§ TRY IT
Every entry that appears below is to be output exactly.

--- RECORDS TO PROCESS ---

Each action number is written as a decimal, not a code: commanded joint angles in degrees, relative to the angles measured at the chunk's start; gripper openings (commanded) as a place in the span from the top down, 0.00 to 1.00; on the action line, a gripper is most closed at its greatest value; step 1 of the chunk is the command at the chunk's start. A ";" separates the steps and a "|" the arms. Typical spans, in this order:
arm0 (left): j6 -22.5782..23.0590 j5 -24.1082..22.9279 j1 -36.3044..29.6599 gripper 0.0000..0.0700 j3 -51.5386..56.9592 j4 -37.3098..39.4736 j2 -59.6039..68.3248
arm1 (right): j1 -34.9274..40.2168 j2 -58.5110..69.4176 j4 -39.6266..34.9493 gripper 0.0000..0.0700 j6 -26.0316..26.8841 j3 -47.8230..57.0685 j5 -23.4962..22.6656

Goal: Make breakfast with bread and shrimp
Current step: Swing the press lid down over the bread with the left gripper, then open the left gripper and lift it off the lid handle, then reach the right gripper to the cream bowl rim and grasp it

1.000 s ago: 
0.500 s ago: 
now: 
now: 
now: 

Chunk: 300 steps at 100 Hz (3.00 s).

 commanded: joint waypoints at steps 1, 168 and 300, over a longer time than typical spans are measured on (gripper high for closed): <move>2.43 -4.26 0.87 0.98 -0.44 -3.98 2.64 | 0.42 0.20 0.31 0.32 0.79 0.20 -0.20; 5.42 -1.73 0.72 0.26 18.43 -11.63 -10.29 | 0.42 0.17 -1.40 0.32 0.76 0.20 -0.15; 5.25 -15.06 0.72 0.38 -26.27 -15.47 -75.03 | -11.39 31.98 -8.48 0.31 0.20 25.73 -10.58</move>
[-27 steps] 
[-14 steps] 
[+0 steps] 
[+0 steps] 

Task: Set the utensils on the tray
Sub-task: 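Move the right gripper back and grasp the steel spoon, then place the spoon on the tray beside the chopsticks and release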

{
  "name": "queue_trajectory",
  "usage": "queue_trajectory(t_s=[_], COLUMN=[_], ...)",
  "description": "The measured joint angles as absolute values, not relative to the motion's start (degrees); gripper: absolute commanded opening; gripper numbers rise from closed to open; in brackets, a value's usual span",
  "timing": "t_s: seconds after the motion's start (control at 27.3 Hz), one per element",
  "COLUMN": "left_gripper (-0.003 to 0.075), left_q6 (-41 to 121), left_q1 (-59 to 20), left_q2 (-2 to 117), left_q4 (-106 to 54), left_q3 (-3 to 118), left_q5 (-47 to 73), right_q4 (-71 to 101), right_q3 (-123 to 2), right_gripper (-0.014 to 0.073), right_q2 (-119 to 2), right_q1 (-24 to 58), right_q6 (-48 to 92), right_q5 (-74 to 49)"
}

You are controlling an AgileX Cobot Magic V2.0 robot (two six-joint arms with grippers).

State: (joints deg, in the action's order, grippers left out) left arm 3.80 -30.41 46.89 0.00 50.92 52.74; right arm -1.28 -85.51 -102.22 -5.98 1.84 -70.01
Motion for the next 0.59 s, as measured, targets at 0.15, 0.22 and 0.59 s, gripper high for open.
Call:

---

§ ANSWER AREA
Each action number is written as a decimal, not a code: commanded joint angles in degrees, relative to the angles measured at the chunk's start; gripper openings (commanded) as a place in the span from the top down, 0.00 to 1.00; on the action line, a gripper is most closed at its greatest value; step 1 of the chunk is the command at the chunk's start. A ";" separates the steps and a "|" the arms. Typical spans, in this order:
arm0 (left): j6 -22.5782..23.0590 j5 -24.1082..22.9279 j1 -36.3044..29.6599 gripper 0.0000..0.0700 j3 -51.5386..56.9592 j4 -37.3098..39.4736 j2 -59.6039..68.3248
arm1 (right): j1 -34.9274..40.2168 j2 -58.5110..69.4176 j4 -39.6266..34.9493 gripper 0.0000..0.0700 j6 -26.0316..26.8841 j3 -47.8230..57.0685 j5 -23.4962..22.6656

Goal: Make breakfast with bread and shrimp
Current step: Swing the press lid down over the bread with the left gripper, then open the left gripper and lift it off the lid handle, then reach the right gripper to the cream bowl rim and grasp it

1.000 s ago: 
0.500 s ago: 
now: 
now: 
now: 

Chunk: 300 steps at 100 Hz (3.00 s).

 commanded: joint waypoints at steps 1, 168 and 300, over a longer time than typical spans are measured on (gripper high for closed): <move>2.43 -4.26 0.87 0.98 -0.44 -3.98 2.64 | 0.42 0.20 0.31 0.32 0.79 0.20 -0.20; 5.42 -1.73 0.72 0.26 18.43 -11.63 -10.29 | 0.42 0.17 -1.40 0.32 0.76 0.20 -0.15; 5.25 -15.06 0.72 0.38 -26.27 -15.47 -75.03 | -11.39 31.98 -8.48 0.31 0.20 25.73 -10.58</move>
[-27 steps] 
[-14 steps] 
[+0 steps] 
[+0 steps] 

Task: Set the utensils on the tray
Sub-task: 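Move the right gripper back and grasp the steel spoon, then place the spoon on the tray beside the chopsticks and release
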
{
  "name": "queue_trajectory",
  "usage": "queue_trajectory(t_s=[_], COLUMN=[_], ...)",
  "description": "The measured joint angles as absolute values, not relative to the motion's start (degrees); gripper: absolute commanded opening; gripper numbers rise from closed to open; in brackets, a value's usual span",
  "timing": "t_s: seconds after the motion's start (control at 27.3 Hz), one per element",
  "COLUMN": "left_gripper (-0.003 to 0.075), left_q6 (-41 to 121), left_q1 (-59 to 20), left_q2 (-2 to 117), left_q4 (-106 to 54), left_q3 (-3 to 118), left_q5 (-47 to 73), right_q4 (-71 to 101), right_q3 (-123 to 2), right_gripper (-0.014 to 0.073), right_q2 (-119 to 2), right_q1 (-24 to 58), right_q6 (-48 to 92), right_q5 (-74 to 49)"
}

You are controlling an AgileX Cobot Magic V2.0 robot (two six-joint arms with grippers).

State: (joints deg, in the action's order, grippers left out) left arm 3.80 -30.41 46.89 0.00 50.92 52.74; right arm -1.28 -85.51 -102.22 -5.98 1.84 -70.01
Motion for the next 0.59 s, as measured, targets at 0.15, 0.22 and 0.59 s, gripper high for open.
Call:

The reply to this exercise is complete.